A Closer Look at 10 of History’s Most Pervasive Myths

A Closer Look at 10 of History’s Most Pervasive Myths

Alexander Meddings - November 4, 2017

A Closer Look at 10 of History’s Most Pervasive Myths
The wreck of the Titanic, discovered by Robert Ballard in September 1985. Mother Nature Network

Myth 3) The Titanic was described as “unsinkable” before it sank

We have several people to thank for the perpetuation on this myth. The first is James Cameron, director of the Oscar-winning, record-breaking, box office sensation “Titanic” (1997). He puts the words into the mouth of the film’s two male antagonists—the fictional Caledon Hockley, Rose’s callous fiancée—and the historical J. Bruce Ismay, the managing director of White Star Line and the man who disguised himself as a woman to escape the sinking ship.
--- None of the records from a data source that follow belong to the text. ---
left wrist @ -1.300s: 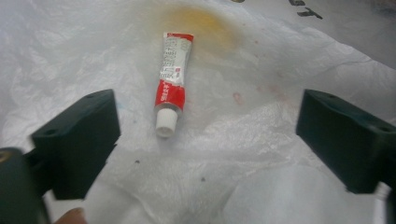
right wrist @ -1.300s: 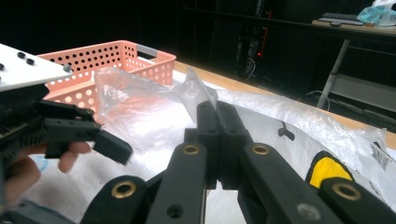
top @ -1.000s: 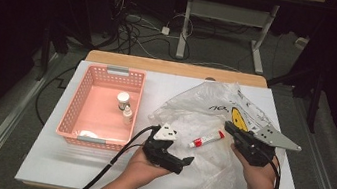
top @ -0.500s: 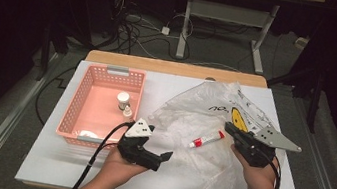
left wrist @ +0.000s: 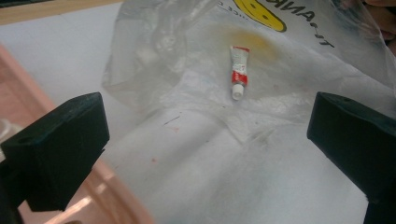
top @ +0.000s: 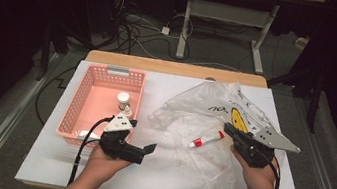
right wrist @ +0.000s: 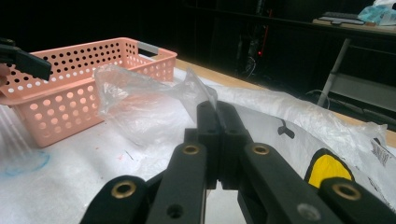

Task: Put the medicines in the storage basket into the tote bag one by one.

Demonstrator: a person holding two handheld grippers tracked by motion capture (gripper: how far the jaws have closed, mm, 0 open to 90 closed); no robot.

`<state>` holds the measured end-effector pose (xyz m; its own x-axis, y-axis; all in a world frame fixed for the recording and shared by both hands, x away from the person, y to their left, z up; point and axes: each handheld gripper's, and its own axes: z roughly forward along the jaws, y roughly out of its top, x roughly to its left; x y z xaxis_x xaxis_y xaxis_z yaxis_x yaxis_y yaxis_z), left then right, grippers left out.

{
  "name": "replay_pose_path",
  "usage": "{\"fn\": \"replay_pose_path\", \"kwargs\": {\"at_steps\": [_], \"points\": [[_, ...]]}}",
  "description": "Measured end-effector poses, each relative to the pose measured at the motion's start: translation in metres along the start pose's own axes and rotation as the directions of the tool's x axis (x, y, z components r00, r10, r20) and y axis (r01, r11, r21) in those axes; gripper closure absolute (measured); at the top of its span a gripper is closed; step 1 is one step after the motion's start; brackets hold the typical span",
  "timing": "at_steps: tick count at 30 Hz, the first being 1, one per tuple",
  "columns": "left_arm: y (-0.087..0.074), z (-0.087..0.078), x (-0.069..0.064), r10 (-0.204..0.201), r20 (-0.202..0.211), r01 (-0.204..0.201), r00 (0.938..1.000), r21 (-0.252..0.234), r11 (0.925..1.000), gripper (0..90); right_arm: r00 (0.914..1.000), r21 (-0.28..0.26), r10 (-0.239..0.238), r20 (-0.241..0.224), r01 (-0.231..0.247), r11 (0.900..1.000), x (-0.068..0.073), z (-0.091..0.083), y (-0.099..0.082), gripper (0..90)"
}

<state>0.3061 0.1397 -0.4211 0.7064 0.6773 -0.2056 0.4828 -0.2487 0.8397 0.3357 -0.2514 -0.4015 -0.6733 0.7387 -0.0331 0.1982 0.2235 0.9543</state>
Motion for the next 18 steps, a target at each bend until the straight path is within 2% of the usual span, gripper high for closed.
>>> {"fn": "replay_pose_path", "kwargs": {"at_steps": [6, 11, 14, 18], "points": [[-0.001, -0.013, 0.015, -0.006, -0.054, 0.006, 0.9985, -0.002, 1.0000, 0.0, 1.0000, 0.004, 0.002, 0.003, -0.002, 1.0000, -0.001, -0.001, -0.001, 90.0], [-0.001, -0.023, 0.027, -0.016, -0.104, 0.016, 0.9945, 0.001, 0.9999, 0.0, 1.0000, -0.001, 0.001, 0.003, -0.001, 1.0000, -0.003, -0.002, -0.001, 90.0], [-0.003, -0.028, 0.035, -0.015, -0.150, 0.016, 0.9885, 0.004, 0.9999, 0.0, 1.0000, -0.002, 0.005, 0.005, -0.004, 1.0000, -0.003, -0.002, -0.001, 90.0], [-0.007, -0.031, 0.045, -0.034, -0.176, 0.037, 0.9838, 0.016, 0.9992, 0.0, 1.0000, -0.002, -0.004, 0.003, 0.004, 1.0000, -0.003, -0.002, -0.001, 90.0]]}}
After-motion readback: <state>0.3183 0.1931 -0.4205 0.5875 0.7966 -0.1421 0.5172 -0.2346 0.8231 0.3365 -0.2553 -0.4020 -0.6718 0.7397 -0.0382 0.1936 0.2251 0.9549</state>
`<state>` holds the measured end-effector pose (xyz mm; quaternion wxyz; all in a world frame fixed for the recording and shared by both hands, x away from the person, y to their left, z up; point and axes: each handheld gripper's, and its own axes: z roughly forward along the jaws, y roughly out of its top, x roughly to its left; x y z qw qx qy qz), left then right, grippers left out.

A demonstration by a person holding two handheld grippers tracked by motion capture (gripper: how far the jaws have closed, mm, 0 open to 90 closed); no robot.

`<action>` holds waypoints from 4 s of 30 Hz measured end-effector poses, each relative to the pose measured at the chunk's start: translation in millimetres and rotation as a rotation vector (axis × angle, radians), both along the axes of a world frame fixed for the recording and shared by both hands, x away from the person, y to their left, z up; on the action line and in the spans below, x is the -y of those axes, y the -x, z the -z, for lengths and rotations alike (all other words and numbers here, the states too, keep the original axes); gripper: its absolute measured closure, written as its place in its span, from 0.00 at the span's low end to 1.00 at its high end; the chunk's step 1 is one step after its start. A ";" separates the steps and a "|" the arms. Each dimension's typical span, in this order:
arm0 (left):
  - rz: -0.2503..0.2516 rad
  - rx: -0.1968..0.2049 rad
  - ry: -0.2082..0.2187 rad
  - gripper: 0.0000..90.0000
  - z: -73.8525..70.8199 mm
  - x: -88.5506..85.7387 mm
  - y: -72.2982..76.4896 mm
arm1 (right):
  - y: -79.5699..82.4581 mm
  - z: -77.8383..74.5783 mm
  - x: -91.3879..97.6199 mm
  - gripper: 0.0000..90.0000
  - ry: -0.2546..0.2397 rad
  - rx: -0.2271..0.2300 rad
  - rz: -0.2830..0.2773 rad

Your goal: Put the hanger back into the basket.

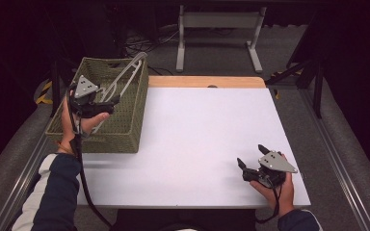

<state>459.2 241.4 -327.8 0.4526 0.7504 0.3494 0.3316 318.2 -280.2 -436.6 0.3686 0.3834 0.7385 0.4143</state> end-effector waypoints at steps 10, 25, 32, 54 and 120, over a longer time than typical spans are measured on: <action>0.105 0.046 0.080 0.15 9.6 14.4 26.4 | 0.2 0.9 -2.3 0.18 0.007 0.003 0.001; 0.255 0.128 0.110 0.11 26.9 38.6 70.5 | 0.1 2.9 -7.2 0.18 0.022 -0.002 -0.015; 0.336 0.151 0.106 0.11 36.7 52.0 94.8 | 0.3 3.0 -10.4 0.18 0.032 0.004 -0.024; 0.395 0.044 0.014 0.11 98.9 56.7 126.0 | -0.9 -3.0 -35.9 0.16 0.030 0.069 -0.117; 0.265 -0.068 0.011 0.08 130.8 28.1 111.6 | -11.1 10.5 -34.6 0.17 0.025 0.041 -0.128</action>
Then we have theologians, preachers, and moralizers from both sides of the Atlantic, who in the weeks and months following the disaster tried to rationalize it as an act of God or Nature, punishing man for his technological arrogance. For them, Titanic‘s sinking was made all the more poignant—and their message made all the more powerful—by the idea that the ship’s builders had described their creation as unsinkable; Man’s unfaltering belief in his creation offering a fitting tale of hubris.

Finally, we have the writers. Whether for newspapers, novellas, or—particularly popular at the time—for poetry, writers drew upon the unsinkable idea much in the same way as theologians and moralizers did, but to add drama to their own narratives rather than to an overarching Christian one. For those with some grounding in the classics, the parallel was too good to pass up, especially given the nomenclatural similarities between Titanic and Titan Prometheus, who also overreached himself by stealing fire from the Olympian gods.
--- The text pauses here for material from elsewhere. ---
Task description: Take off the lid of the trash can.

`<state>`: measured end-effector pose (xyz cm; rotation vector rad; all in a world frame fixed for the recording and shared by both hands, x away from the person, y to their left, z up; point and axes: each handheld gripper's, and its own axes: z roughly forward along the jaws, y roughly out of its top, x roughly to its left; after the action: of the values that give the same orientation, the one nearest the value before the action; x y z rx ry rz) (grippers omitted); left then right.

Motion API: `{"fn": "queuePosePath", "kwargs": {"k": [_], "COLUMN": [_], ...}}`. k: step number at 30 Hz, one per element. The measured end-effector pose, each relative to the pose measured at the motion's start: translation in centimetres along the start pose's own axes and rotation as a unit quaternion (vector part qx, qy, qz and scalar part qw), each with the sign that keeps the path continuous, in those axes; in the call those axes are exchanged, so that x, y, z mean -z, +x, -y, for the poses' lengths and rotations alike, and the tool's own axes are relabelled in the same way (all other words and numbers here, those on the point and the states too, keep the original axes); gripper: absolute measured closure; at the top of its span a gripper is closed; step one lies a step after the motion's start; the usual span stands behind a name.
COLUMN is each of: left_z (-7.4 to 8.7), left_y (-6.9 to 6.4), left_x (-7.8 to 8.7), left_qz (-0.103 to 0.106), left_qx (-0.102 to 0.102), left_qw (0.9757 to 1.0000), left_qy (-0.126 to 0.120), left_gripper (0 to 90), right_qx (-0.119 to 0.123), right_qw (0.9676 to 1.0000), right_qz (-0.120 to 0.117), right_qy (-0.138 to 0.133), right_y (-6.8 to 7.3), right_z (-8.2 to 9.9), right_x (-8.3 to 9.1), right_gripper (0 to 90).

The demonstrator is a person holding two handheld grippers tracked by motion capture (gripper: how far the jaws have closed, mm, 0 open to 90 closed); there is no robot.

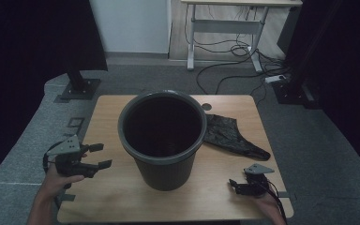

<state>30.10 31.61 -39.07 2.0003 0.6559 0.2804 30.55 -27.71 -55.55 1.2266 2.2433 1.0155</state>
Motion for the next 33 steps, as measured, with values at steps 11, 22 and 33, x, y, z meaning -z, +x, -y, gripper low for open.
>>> {"fn": "queuePosePath", "kwargs": {"k": [11, 22, 33], "left_z": [-4.1, -7.3, -9.7], "left_y": [0.0, 0.9, 2.2], "left_x": [1.3, 2.4, 2.2], "left_qz": [0.015, 0.035, 0.046], "left_qx": [-0.018, -0.025, -0.022], "left_qw": [0.9997, 0.9988, 0.9984], "left_qy": [-0.008, -0.023, -0.025], "left_gripper": [27.1, 30.2, 30.8], "right_qx": [0.000, 0.000, -0.001], "right_qw": [1.0000, 1.0000, 1.0000], "right_qz": [0.000, 0.000, 0.001], "right_qy": [0.000, 0.001, 0.001], "right_y": [0.0, 0.0, 0.0], "right_z": [0.0, 0.0, 0.0], "right_x": [0.0, 0.0, 0.0], "right_gripper": [17.9, 18.2, 18.3]}}
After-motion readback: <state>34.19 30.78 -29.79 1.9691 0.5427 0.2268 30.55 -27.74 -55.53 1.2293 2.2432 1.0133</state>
In reality, the Titanic was never described as “unsinkable” until after it sank. The closest it came was when it was described as “practically unsinkable”, first in a June 1911 edition of the “Irish News” and “Belfast Morning News” and again in an edition of the Shipbuilder Magazine the same year. The ship’s builders, the White Star Line, had also released publicity claiming it was “designed to be unsinkable.” However to call the largest floating mass of steel ever built by man infallibly unsinkable would have been a step too far, even for the industrially enlightened, admittedly arrogant, Edwardians.